_Try it_: Copy out the data below. Keep every word as it is.

_Dataset excerpts_:
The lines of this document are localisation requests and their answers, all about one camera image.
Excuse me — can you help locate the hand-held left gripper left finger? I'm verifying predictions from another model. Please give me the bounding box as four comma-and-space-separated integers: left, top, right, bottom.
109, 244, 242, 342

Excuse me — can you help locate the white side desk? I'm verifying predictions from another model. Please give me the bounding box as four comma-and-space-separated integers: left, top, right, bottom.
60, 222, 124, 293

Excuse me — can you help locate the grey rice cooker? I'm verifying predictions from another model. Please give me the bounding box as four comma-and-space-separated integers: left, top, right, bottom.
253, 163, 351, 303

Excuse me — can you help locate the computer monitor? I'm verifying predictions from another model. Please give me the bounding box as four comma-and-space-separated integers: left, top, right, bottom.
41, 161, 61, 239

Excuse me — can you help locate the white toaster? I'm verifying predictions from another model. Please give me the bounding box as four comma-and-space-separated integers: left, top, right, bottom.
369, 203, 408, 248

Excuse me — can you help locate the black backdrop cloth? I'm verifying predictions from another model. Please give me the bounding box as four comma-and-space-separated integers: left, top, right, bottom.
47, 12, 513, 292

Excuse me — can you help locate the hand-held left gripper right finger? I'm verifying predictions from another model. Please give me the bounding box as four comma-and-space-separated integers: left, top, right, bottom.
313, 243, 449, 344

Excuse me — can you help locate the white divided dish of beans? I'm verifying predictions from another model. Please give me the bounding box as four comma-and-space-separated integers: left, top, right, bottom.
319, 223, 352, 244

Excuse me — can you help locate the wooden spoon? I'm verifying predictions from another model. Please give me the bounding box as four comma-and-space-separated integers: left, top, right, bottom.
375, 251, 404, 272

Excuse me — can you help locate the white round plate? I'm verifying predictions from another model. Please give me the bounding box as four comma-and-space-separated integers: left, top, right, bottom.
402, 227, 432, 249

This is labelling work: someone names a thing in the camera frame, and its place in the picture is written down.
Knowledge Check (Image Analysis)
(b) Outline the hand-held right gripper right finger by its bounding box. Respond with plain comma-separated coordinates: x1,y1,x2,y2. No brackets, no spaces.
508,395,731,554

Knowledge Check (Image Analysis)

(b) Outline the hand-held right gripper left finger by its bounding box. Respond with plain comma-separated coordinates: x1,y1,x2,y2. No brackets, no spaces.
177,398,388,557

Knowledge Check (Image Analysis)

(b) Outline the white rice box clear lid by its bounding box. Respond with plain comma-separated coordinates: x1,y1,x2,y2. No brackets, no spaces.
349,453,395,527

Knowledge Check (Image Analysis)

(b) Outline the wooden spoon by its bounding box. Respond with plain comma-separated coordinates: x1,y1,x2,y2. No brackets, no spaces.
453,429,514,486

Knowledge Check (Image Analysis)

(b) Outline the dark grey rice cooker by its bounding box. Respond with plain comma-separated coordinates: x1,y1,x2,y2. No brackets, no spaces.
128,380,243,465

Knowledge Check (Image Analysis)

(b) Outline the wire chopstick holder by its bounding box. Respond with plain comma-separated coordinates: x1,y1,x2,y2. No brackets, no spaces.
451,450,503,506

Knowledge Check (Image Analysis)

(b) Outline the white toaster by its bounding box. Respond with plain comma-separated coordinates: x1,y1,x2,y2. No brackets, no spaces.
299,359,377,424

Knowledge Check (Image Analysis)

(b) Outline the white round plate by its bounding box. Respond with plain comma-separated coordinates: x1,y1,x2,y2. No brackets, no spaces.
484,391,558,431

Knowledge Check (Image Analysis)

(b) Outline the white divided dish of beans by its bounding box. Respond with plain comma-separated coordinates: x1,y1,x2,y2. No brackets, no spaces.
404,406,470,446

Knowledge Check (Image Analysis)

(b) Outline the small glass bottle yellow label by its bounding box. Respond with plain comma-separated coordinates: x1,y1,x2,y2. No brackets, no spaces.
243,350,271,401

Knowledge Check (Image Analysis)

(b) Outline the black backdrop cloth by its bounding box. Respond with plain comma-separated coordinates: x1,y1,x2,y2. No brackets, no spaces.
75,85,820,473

_Response to the exercise_:
The lines of this document are localisation requests and their answers, all about one camera image.
Excuse me — can you help locate the hand-held left gripper left finger? I'm verifying predictions from another model. Please give me the bounding box as four comma-and-space-separated integers: left, top, right, bottom.
109, 244, 242, 342

Excuse me — can you help locate the white side desk? I'm verifying predictions from another model. Please give me the bounding box as four comma-and-space-separated integers: left, top, right, bottom.
60, 222, 124, 293

Excuse me — can you help locate the grey rice cooker? I'm verifying predictions from another model. Please give me the bounding box as four comma-and-space-separated integers: left, top, right, bottom.
253, 163, 351, 303

Excuse me — can you help locate the computer monitor? I'm verifying predictions from another model. Please give me the bounding box as four comma-and-space-separated integers: left, top, right, bottom.
41, 161, 61, 239

Excuse me — can you help locate the white toaster? I'm verifying predictions from another model. Please give me the bounding box as four comma-and-space-separated integers: left, top, right, bottom.
369, 203, 408, 248

Excuse me — can you help locate the black backdrop cloth? I'm verifying predictions from another model. Please give me the bounding box as four comma-and-space-separated integers: left, top, right, bottom.
47, 12, 513, 292

Excuse me — can you help locate the hand-held left gripper right finger? I'm verifying predictions from another model. Please give me the bounding box as four comma-and-space-separated integers: left, top, right, bottom.
313, 243, 449, 344

Excuse me — can you help locate the white divided dish of beans? I'm verifying predictions from another model. Please give me the bounding box as four comma-and-space-separated integers: left, top, right, bottom.
319, 223, 352, 244

Excuse me — can you help locate the wooden spoon? I'm verifying predictions from another model. Please give me the bounding box as four comma-and-space-separated integers: left, top, right, bottom.
375, 251, 404, 272

Excuse me — can you help locate the white round plate? I'm verifying predictions from another model. Please give me the bounding box as four comma-and-space-separated integers: left, top, right, bottom.
402, 227, 432, 249

This is labelling work: someone names a thing in the camera frame, and its place in the picture is written down.
Knowledge Check (Image Analysis)
(b) Outline the hand-held right gripper right finger by its bounding box. Respond with plain comma-separated coordinates: x1,y1,x2,y2. No brackets, no spaces.
508,395,731,554

Knowledge Check (Image Analysis)

(b) Outline the hand-held right gripper left finger by its bounding box. Respond with plain comma-separated coordinates: x1,y1,x2,y2. No brackets, no spaces.
177,398,388,557

Knowledge Check (Image Analysis)

(b) Outline the white rice box clear lid by its bounding box. Respond with plain comma-separated coordinates: x1,y1,x2,y2. No brackets, no spaces.
349,453,395,527

Knowledge Check (Image Analysis)

(b) Outline the wooden spoon by its bounding box. Respond with plain comma-separated coordinates: x1,y1,x2,y2. No brackets, no spaces.
453,429,514,486

Knowledge Check (Image Analysis)

(b) Outline the dark grey rice cooker by its bounding box. Respond with plain comma-separated coordinates: x1,y1,x2,y2. No brackets, no spaces.
128,380,243,465

Knowledge Check (Image Analysis)

(b) Outline the wire chopstick holder by its bounding box. Respond with plain comma-separated coordinates: x1,y1,x2,y2. No brackets, no spaces.
451,450,503,506

Knowledge Check (Image Analysis)

(b) Outline the white toaster by its bounding box. Respond with plain comma-separated coordinates: x1,y1,x2,y2. No brackets, no spaces.
299,359,377,424

Knowledge Check (Image Analysis)

(b) Outline the white round plate by its bounding box. Respond with plain comma-separated coordinates: x1,y1,x2,y2. No brackets, no spaces.
484,391,558,431

Knowledge Check (Image Analysis)

(b) Outline the white divided dish of beans by its bounding box. Respond with plain comma-separated coordinates: x1,y1,x2,y2. No brackets, no spaces.
404,406,470,446

Knowledge Check (Image Analysis)

(b) Outline the small glass bottle yellow label by its bounding box. Respond with plain comma-separated coordinates: x1,y1,x2,y2. No brackets, no spaces.
243,350,271,401

Knowledge Check (Image Analysis)

(b) Outline the black backdrop cloth by its bounding box. Respond with plain comma-separated coordinates: x1,y1,x2,y2. No brackets, no spaces.
75,85,820,473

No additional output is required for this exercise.